Il ressort que sur la colline parlementaire, il n'existe pas de politique de harcèlement s'appliquant aux députés. Pourtant, d'après plusieurs journalistes, ces phénomènes y seraient trop fréquents. Donc, une responsabilité collective n'a pas été assumée par nos élus. L'absence de normes, de règles et de mécanismes pour les gérer complique énormément l'intervention. Aussi, faut-il affirmer qu'une première avenue de solution devait se trouver dans la concertation entre les principaux décideurs. Il y a effectivement eu des discussions de cette nature. Nous apprenons aujourd'hui qu'après trois rencontres, l'impasse persistait. Cela aurait incité monsieur Trudeau à agir.

Des actes potentiellement criminels

De surcroit, un député néodémocrate aurait statué qu'à la lumière des faits rapportés, l'une des situations serait une agression sexuelle caractérisée. Ces actes relèveraient du Code criminel. On comprend qu'un chef de parti ne veuille pas d'un député capable de tels actes au parlement. Mais, rappelons qu'il n'y avait pas de plaintes, ni de harcèlement, ni de nature criminelle. Par conséquent, aucun processus n'a permis de statuer sur la véracité ou la gravité des actes reprochés.
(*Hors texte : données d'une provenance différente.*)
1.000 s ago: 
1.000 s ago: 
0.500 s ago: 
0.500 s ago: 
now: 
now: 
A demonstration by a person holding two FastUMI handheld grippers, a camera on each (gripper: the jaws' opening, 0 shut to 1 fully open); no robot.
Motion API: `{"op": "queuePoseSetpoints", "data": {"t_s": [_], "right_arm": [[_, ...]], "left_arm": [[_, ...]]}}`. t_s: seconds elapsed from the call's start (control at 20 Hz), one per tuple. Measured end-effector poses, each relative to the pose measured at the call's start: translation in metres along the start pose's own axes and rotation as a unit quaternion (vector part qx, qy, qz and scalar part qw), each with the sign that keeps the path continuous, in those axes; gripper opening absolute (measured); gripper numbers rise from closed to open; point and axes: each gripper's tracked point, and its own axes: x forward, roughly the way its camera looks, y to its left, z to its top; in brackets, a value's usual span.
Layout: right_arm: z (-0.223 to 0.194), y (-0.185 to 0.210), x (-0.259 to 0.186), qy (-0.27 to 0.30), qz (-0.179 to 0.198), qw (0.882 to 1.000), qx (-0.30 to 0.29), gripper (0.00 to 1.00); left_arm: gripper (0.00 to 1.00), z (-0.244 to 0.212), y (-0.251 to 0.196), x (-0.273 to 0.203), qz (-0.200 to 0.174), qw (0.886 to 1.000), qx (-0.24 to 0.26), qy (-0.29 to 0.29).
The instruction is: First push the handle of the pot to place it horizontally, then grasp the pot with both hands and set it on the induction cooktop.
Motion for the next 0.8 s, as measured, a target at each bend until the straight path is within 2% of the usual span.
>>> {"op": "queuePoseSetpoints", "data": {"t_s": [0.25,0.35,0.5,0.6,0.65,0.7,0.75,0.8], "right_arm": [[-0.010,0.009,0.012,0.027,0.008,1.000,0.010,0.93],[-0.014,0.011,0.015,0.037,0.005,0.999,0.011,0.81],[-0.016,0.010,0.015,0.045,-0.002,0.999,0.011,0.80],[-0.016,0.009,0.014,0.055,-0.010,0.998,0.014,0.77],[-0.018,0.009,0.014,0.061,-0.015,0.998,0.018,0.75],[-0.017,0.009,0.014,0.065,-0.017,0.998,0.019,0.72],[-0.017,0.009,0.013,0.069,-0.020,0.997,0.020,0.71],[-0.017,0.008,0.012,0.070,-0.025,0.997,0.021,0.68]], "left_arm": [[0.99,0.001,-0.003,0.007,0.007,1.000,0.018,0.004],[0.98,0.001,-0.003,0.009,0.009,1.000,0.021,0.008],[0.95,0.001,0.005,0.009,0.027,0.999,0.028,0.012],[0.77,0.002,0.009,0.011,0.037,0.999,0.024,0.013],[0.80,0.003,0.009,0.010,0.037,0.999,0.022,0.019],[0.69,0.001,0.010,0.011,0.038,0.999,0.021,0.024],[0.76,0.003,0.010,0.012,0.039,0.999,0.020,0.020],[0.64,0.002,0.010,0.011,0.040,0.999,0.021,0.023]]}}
Une solution pour deux situations

Il est peu probable que les deux situations aient été semblables, à tout le moins sur le plan de la sévérité. Était-il alors pertinent d'imposer une suspension pour ces deux situations? Cette décision a rendu les deux cas publics, tout en les amalgamant. Comme il n'y avait pas d'accusation, ni de processus adéquat d'intervention, les victimes potentielles ont eu l'impression d'être poussées à l'avant-scène et les mis en cause ont été placés devant l'impossibilité de se défendre, même en étant publiquement condamnés. Une situation totalement inacceptable qui pourrait conduire à des poursuites en diffamation. Il ressort de tout cela l'impression d'un décideur jonglant avec une patate chaude.

Un savoir-faire et une expertise

Au Canada et en particulier au Québec, il existe une expertise importante en matière de harcèlement au travail. Des enquêteurs, des médiateurs, des responsables de politiques agissent chaque jour sur des situations complexes. Ils sont habitués à tenir compte de la souffrance, des droits contradictoires et des versions opposées. Les informations qui émanent du parlement laissent voir que cette expertise est maintenant mise à contribution pour l'avenir. La prudence aurait impliqué que ce soit également fait avant de décider d'agir sur les cas apparemment troublants qui ont été signalés au parti libéral. Comme l'ont déjà souligné des intervenants, d'autres solutions étaient envisageables avant la suspension des deux députés.

Après que ces situations soient devenues plus claires, il sera important que, dans le respect de la confidentialité qui sera exigée, monsieur Trudeau explique par quelles étapes il a traité les signalements qui lui ont été faits. Cela permettra possiblement de dissiper les impressions d'impulsivité et d'improvisation.